**BRIEF:**
Would you transcribe the listing that follows, character for character, and omit its images?

[[ RECORDS SHOWN open ]]

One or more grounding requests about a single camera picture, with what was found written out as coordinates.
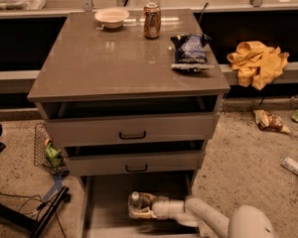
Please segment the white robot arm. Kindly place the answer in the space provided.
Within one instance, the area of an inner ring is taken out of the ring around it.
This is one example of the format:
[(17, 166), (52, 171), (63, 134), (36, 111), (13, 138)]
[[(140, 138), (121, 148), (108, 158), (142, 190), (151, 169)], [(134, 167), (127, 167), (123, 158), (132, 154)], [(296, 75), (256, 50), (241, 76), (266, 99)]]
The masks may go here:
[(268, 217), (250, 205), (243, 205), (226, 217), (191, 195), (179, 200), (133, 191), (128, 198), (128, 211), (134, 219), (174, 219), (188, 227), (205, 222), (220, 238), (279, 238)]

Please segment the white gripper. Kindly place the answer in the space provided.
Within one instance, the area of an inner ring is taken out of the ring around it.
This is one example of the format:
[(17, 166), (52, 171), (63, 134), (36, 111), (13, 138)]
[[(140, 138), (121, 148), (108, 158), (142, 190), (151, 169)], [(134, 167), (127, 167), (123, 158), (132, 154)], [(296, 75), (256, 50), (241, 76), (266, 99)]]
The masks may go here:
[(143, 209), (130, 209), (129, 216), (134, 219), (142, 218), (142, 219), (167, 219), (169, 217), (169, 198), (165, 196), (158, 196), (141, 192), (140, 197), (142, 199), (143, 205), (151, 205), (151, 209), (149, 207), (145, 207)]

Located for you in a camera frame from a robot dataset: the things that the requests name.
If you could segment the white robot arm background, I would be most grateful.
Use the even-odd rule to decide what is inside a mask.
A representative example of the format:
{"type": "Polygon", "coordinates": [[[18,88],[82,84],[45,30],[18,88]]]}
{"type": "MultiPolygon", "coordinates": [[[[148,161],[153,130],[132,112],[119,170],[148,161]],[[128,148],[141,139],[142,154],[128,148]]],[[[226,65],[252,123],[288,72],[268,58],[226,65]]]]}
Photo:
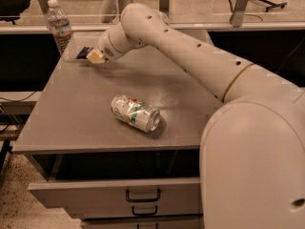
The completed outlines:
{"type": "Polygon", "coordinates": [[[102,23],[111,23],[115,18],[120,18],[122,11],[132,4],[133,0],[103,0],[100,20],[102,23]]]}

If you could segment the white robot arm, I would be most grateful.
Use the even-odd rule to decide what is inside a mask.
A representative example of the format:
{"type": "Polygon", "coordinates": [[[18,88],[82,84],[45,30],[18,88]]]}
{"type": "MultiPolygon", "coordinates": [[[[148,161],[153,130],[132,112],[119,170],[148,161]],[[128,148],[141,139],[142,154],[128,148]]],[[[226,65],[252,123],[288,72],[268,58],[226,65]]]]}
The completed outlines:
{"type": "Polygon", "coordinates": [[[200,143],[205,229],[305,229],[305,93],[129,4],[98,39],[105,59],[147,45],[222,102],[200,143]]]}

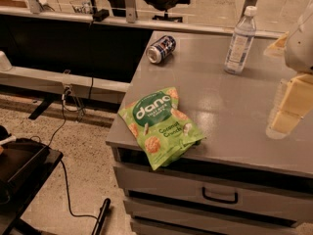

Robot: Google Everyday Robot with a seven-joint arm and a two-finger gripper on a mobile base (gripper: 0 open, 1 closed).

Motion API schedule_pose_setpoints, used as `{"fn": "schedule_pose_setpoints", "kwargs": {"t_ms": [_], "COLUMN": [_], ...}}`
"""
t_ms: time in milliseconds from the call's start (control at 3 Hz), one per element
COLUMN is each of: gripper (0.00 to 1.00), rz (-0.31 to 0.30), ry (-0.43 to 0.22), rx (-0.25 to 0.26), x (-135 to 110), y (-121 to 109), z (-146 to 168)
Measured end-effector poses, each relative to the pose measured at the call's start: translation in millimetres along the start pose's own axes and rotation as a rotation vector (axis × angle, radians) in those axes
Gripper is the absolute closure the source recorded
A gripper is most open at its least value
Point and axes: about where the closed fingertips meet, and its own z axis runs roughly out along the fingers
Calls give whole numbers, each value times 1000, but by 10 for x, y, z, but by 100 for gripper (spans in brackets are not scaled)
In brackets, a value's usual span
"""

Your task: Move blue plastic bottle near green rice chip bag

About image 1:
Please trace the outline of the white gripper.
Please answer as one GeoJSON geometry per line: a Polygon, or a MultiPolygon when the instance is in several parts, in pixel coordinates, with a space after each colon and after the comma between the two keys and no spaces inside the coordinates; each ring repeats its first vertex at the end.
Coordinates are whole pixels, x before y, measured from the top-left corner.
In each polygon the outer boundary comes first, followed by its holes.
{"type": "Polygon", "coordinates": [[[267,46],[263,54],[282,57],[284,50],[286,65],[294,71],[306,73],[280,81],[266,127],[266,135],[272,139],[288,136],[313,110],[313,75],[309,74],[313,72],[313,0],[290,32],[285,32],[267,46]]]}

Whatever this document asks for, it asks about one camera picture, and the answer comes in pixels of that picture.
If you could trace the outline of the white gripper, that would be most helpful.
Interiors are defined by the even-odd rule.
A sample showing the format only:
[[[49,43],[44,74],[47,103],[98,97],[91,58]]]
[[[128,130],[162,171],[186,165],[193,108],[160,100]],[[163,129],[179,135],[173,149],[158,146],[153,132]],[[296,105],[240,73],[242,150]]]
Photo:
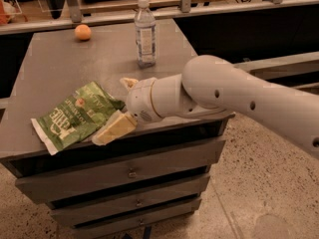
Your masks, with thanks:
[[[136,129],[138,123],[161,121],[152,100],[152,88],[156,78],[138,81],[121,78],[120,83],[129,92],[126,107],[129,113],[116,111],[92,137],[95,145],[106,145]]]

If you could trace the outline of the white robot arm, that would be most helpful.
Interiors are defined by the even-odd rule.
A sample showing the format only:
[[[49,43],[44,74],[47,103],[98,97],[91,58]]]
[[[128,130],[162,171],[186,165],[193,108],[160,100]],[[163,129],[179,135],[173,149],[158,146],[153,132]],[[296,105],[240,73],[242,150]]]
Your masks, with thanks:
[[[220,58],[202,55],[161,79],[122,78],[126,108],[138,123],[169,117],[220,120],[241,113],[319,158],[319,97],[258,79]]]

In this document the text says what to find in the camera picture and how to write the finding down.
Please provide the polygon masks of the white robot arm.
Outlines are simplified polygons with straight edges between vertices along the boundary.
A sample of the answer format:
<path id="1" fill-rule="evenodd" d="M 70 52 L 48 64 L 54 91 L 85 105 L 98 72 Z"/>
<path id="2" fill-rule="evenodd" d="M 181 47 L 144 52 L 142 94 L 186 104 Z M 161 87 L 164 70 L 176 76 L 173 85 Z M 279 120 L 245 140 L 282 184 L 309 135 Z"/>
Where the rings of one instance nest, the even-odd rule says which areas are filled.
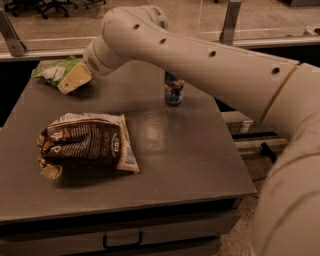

[[ RECORDS SHOWN closed ]]

**EXERCISE OUTPUT:**
One or more grounding requests about a single camera picture, with what was found written out as coordinates.
Please segment the white robot arm. Kindly place the answer in the space provided.
Within one instance, the area of an inner ring is taken out of the ring around it.
This is one example of the format:
[(17, 166), (52, 171), (63, 134), (36, 111), (13, 138)]
[[(140, 138), (121, 148), (108, 158), (142, 190), (151, 169)], [(134, 167), (127, 167), (123, 158), (132, 154)], [(296, 75), (256, 50), (241, 76), (266, 99)]]
The masks may go here:
[(268, 217), (250, 205), (243, 205), (226, 217), (191, 195), (179, 200), (133, 191), (128, 198), (128, 211), (134, 219), (174, 219), (188, 227), (205, 222), (220, 238), (279, 238)]

Please segment the white gripper. Kindly place the answer in the space provided.
Within one instance, the area of an inner ring is taken out of the ring around it.
This is one example of the format:
[(17, 166), (52, 171), (63, 134), (36, 111), (13, 138)]
[[(140, 138), (121, 148), (108, 158), (142, 190), (151, 169)], [(134, 167), (127, 167), (123, 158), (132, 154)], [(296, 75), (256, 50), (241, 76), (266, 99)]]
The masks may go here:
[(143, 209), (130, 209), (129, 216), (134, 219), (142, 218), (142, 219), (167, 219), (169, 217), (169, 198), (165, 196), (158, 196), (141, 192), (140, 197), (142, 199), (143, 205), (151, 205), (151, 209), (149, 207), (145, 207)]

Located for you in a camera frame from a robot dataset: the things that the requests name.
If you could segment the white robot arm background, I would be most grateful.
Use the even-odd rule to decide what is inside a mask.
A representative example of the format:
{"type": "Polygon", "coordinates": [[[18,88],[82,84],[45,30],[18,88]]]}
{"type": "MultiPolygon", "coordinates": [[[[148,161],[153,130],[132,112],[119,170],[148,161]],[[128,148],[141,139],[142,154],[128,148]]],[[[226,65],[252,123],[288,72],[268,58],[226,65]]]]}
Photo:
The completed outlines:
{"type": "Polygon", "coordinates": [[[102,23],[111,23],[115,18],[120,18],[122,11],[132,4],[133,0],[103,0],[100,20],[102,23]]]}

If you could segment the white robot arm, I would be most grateful.
Use the even-odd rule to decide what is inside a mask.
A representative example of the format:
{"type": "Polygon", "coordinates": [[[18,88],[82,84],[45,30],[18,88]]]}
{"type": "MultiPolygon", "coordinates": [[[[148,161],[153,130],[132,112],[119,170],[148,161]],[[128,148],[141,139],[142,154],[128,148]]],[[[226,65],[252,123],[288,72],[268,58],[226,65]]]]}
The completed outlines:
{"type": "Polygon", "coordinates": [[[200,143],[205,229],[305,229],[305,93],[129,4],[98,39],[105,59],[147,45],[222,102],[200,143]]]}


Robot: Google Everyday Robot with a seven-joint arm and a two-finger gripper on a mobile base (gripper: 0 open, 1 closed).

Motion API schedule_pose_setpoints, used as `{"fn": "schedule_pose_setpoints", "kwargs": {"t_ms": [_], "COLUMN": [_], ...}}`
"""
t_ms: time in milliseconds from the call's start (control at 3 Hz), one per element
COLUMN is each of: gripper (0.00 to 1.00), rz (-0.31 to 0.30), ry (-0.43 to 0.22), rx (-0.25 to 0.26), x (-135 to 110), y (-121 to 109), z (-146 to 168)
Measured end-effector poses, each relative to the pose measured at the call's start: translation in millimetres along the start pose's own axes and rotation as a rotation vector (axis × angle, radians) in those axes
Gripper is the absolute closure the source recorded
A gripper is most open at its least value
Point and axes: about where the closed fingertips meet, and its own z axis runs roughly out along the fingers
Calls give whole numbers, each value times 1000, but by 10 for x, y, z, but by 100 for gripper (spans in brackets are not scaled)
In brackets, a value's usual span
"""

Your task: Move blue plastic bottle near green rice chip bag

About image 1:
Please trace the outline of the white gripper.
Please answer as one GeoJSON geometry per line: a Polygon, or a MultiPolygon when the instance is in several parts, in pixel coordinates, with a space after each colon and after the comma between the two keys and no spaces inside the coordinates; each ring repeats its first vertex at the end.
Coordinates are whole pixels, x before y, measured from the top-left corner.
In each polygon the outer boundary comes first, followed by its holes.
{"type": "Polygon", "coordinates": [[[267,46],[263,54],[282,57],[284,50],[286,65],[294,71],[306,73],[280,81],[266,127],[266,135],[272,139],[288,136],[313,110],[313,75],[309,74],[313,72],[313,0],[290,32],[285,32],[267,46]]]}

Whatever this document asks for, it asks about one camera picture, and the answer comes in pixels of that picture.
If you could trace the outline of the white gripper, that would be most helpful.
Interiors are defined by the even-odd rule.
A sample showing the format only:
[[[49,43],[44,74],[47,103],[98,97],[91,58]]]
[[[128,130],[162,171],[186,165],[193,108],[160,100]],[[163,129],[179,135],[173,149],[158,146],[153,132]],[[296,105],[240,73],[242,150]]]
Photo:
Your masks, with thanks:
[[[136,129],[138,123],[161,121],[152,100],[152,88],[156,78],[138,81],[121,78],[120,83],[129,92],[126,107],[129,113],[116,111],[92,137],[95,145],[106,145]]]

If you could trace the outline of the white robot arm, that would be most helpful.
Interiors are defined by the even-odd rule.
A sample showing the format only:
[[[49,43],[44,74],[47,103],[98,97],[91,58]]]
[[[128,130],[162,171],[186,165],[193,108],[160,100]],[[163,129],[179,135],[173,149],[158,146],[153,132]],[[296,105],[240,73],[242,150]]]
Your masks, with thanks:
[[[220,58],[202,55],[161,79],[122,78],[126,108],[138,123],[169,117],[220,120],[241,113],[319,158],[319,97],[258,79]]]

In this document the text says what to find in the camera picture and how to write the finding down.
Please provide the polygon masks of the white robot arm.
Outlines are simplified polygons with straight edges between vertices along the boundary.
A sample of the answer format:
<path id="1" fill-rule="evenodd" d="M 70 52 L 48 64 L 54 91 L 85 105 L 98 72 Z"/>
<path id="2" fill-rule="evenodd" d="M 181 47 L 144 52 L 142 94 L 186 104 Z M 161 87 L 164 70 L 176 76 L 173 85 Z M 279 120 L 245 140 L 282 184 L 309 135 Z"/>
Where the rings of one instance nest, the even-odd rule says which areas are filled.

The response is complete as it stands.